The first sessions of the Scottish Child Abuse Inquiry will hear evidence from faith-based organisations and residential and foster care providers.

Expert witnesses, the Scottish Government and survivor groups will also give evidence at the hearings, which will begin on May 31.

The inquiry is examining historical allegations of the abuse of children in care and has been taking statements from witnesses since last spring.

It covers the period within living memory of anyone who suffered such abuse, no later than December 17, 2014.

The first phase of hearings will take place at Rosebery House in Edinburgh and is expected to last about seven weeks.

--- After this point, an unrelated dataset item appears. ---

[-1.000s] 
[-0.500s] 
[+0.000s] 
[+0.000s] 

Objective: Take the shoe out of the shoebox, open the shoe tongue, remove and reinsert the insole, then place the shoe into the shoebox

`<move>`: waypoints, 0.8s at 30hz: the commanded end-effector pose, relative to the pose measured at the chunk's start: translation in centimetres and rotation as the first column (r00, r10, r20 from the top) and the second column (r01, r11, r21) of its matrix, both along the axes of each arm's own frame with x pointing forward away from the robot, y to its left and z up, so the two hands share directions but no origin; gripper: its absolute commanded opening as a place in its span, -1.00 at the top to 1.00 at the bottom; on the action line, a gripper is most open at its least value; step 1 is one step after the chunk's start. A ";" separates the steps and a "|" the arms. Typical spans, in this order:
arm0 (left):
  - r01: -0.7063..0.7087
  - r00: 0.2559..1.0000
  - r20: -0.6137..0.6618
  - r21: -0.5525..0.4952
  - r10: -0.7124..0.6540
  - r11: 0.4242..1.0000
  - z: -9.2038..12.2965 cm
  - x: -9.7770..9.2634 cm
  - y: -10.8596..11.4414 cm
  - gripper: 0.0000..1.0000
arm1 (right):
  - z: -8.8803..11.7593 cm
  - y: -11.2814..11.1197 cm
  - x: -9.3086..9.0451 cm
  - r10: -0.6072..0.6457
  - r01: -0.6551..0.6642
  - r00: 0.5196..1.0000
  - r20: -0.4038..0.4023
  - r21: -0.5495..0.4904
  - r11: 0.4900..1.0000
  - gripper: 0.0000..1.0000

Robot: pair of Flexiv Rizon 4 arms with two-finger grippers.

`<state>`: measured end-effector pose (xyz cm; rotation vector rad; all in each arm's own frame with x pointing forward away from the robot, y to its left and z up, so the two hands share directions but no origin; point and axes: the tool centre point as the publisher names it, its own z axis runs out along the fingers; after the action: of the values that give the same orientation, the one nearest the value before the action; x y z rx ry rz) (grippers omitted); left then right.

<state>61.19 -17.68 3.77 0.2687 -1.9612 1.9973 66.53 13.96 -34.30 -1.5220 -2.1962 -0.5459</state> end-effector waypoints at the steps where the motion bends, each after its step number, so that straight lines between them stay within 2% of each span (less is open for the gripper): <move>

They will hear evidence of the history and governance of large care providers of residential and foster care to children in Scotland and whether there is any retrospective acknowledgement of abuse.

There will be evidence from Quarriers, Barnardo's and Aberlour Child Care Trust.

The sessions will also hear about the history and governance of faith-based organisations and whether there is any retrospective acknowledgement of abuse.

The Church of Scotland/CrossReach, the Bishops' Conference, the Good Shepherd Sisters and the Benedictines are among those who will give evidence.

The Scottish Government will give evidence on the nature, extent and development of the state's areas of responsibility for children in residential and foster care in Scotland.

The inquiry has also published an application form for "leave to appear" at the oral hearings on its website, with a deadline of April 18.

Leave to appear is the process by which people who want to actively participate in hearings request the chair's permission to do so.

Applicants must show that they have a direct or substantial interest in the scope and purpose of the hearings to be given leave to appear.

The inquiry will continue to take statements from survivors in private sessions and from a range of other witnesses, and is undertaking investigations into a large number of institutions.

All evidence gathered will be carefully considered and decisions will then be made on what evidence is to be presented at a hearing.